TransAlta earns $372-million in Q3 2023

2023-11-07 09:07 ET - News Release

Mr. John Kousinioris reports

TRANSALTA REPORTS THIRD QUARTER 2023 RESULTS

TransAlta Corp. has released its financial results for the three and nine months ended Sept. 30, 2023.

"Our third quarter results continue to demonstrate the value of our strategically diversified fleet, which benefited from our asset optimization and hedging activities. With strong performance across the fleet and our continuing positive expectations for the balance of year, we continue to track towards previously revised guidance," said John Kousinioris, president and chief executive officer of TransAlta.

"We are pleased to have completed the acquisition of TransAlta Renewables. Our combined company's greater scale and enhanced strategic positioning will drive value for all of our shareholders as we continue to advance our growth plan. Within the quarter, we were also pleased to reach commercial operations at Garden Plain, our 27th wind facility. We are now delivering clean electricity to our customers, Pembina Pipeline and PepsiCo, helping them achieve their sustainability goals.

"We also continue to progress our advanced-stage pipeline and other potential opportunities in the context of the current market environment. We are focused on making disciplined capital allocation decisions to ensure we deliver project returns that are appropriate for the current market environment and enhance value for our shareholders. We have 418 MW [megawatts] of projects in advanced stage of development on which we are working to reach final investment decisions in the near term. The cash flows from our legacy fleet are positioning us well to realize our clean electricity growth plan," added Mr. Kousinioris. "Finally, and more recently, we are pleased to have entered into an agreement to acquire Heartland Generation, which we believe will support our competitive positioning and diversify our generating portfolio in Alberta."

Key business developments

TransAlta to acquire Heartland Generation from Energy Capital Partners

On Nov. 2, 2023, the company announced that it had entered into a definitive share purchase agreement with an affiliate of Energy Capital Partners, the parent of Heartland Generation Ltd. and Alberta Power (2000) Ltd. (collectively, Heartland), pursuant to which TransAlta will acquire Heartland and its entire business operations in Alberta and British Columbia. The acquisition will add 10 facilities to TransAlta's fleet, totalling 1,844 MW of new capacity. Heartland owns and operates generation assets consisting of 507 MW of cogeneration, 387 MW of contracted and merchant peaking generation, 950 MW of gas-fired thermal generation, transmission capacity, and a development pipeline that includes the 400 MW Battle River carbon hub. The transaction is expected to close in the first half of 2024, subject to customary closing conditions, including receipt of regulatory approvals.

The purchase price for the acquisition is $390-million, subject to working capital and other adjustments, as well as the assumption of $268-million of low-cost debt. The company will finance the transaction using cash on hand and draws on its credit facilities.

The assets are expected to add approximately $115-million of average annual EBITDA (earnings before interest, taxes, depreciation and amortization), including synergies. Approximately 55 per cent of revenues are under contract with high-creditworthy counterparties, which have a weighted-average remaining contract life of 16 years. Corporate pretax synergies are expected to exceed $20-million annually.

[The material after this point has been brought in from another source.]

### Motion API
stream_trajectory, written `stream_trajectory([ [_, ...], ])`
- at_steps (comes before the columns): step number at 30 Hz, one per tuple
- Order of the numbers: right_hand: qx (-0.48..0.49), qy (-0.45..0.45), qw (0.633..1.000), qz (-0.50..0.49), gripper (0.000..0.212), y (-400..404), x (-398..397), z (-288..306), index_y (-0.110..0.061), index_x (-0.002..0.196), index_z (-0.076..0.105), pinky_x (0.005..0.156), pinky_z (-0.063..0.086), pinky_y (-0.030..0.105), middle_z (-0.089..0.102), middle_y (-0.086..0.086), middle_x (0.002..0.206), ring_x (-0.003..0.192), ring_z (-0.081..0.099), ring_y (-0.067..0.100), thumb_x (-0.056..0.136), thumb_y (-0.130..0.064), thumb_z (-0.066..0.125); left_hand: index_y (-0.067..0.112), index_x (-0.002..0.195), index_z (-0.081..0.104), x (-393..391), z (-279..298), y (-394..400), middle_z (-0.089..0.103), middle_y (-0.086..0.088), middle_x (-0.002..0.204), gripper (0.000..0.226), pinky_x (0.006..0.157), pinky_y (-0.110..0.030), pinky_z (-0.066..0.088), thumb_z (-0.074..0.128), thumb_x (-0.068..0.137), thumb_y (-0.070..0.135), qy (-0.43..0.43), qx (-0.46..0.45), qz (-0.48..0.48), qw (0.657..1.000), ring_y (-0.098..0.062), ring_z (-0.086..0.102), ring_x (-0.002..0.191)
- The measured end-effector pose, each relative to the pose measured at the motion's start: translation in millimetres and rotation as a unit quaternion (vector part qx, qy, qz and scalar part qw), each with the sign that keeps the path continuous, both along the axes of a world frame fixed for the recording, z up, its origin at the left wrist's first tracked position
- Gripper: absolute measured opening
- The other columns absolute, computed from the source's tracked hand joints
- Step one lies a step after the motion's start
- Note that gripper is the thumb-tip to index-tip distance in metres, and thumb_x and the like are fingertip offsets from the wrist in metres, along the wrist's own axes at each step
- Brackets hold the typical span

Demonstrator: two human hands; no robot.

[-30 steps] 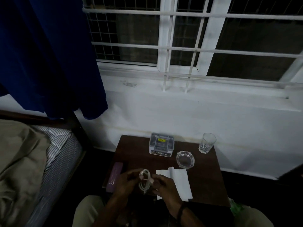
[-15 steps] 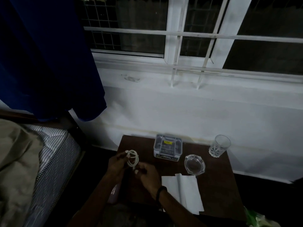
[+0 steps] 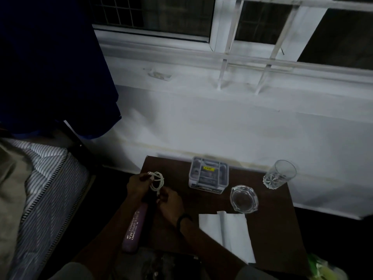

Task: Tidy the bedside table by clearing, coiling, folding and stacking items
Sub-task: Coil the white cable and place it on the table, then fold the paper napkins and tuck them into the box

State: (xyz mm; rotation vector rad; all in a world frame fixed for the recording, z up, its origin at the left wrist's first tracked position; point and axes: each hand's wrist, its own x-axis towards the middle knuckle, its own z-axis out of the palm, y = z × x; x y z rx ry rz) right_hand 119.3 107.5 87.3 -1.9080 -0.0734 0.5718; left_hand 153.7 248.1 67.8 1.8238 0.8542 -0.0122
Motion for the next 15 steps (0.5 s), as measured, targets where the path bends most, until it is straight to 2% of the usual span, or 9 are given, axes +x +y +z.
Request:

TransAlta completes acquisition of TransAlta Renewables Inc. to simplify structure and enhance strategic position

On Oct. 5, 2023, the company announced the completion of the acquisition of TransAlta Renewables pursuant to the terms of the previously announced arrangement agreement between the parties. TransAlta acquired all of the outstanding common shares of TransAlta Renewables (RNW shares) not already owned, directly or indirectly, by TransAlta and certain of its affiliates, resulting in TransAlta Renewables becoming a wholly owned subsidiary of the company. Prior to the arrangement, TransAlta and its affiliates collectively held 160,398,217 RNW shares, representing 60.1 per cent of the issued and outstanding RNW shares, with the remaining 106,510,884 RNW shares held by TransAlta Renewables shareholders other than TransAlta and its affiliates.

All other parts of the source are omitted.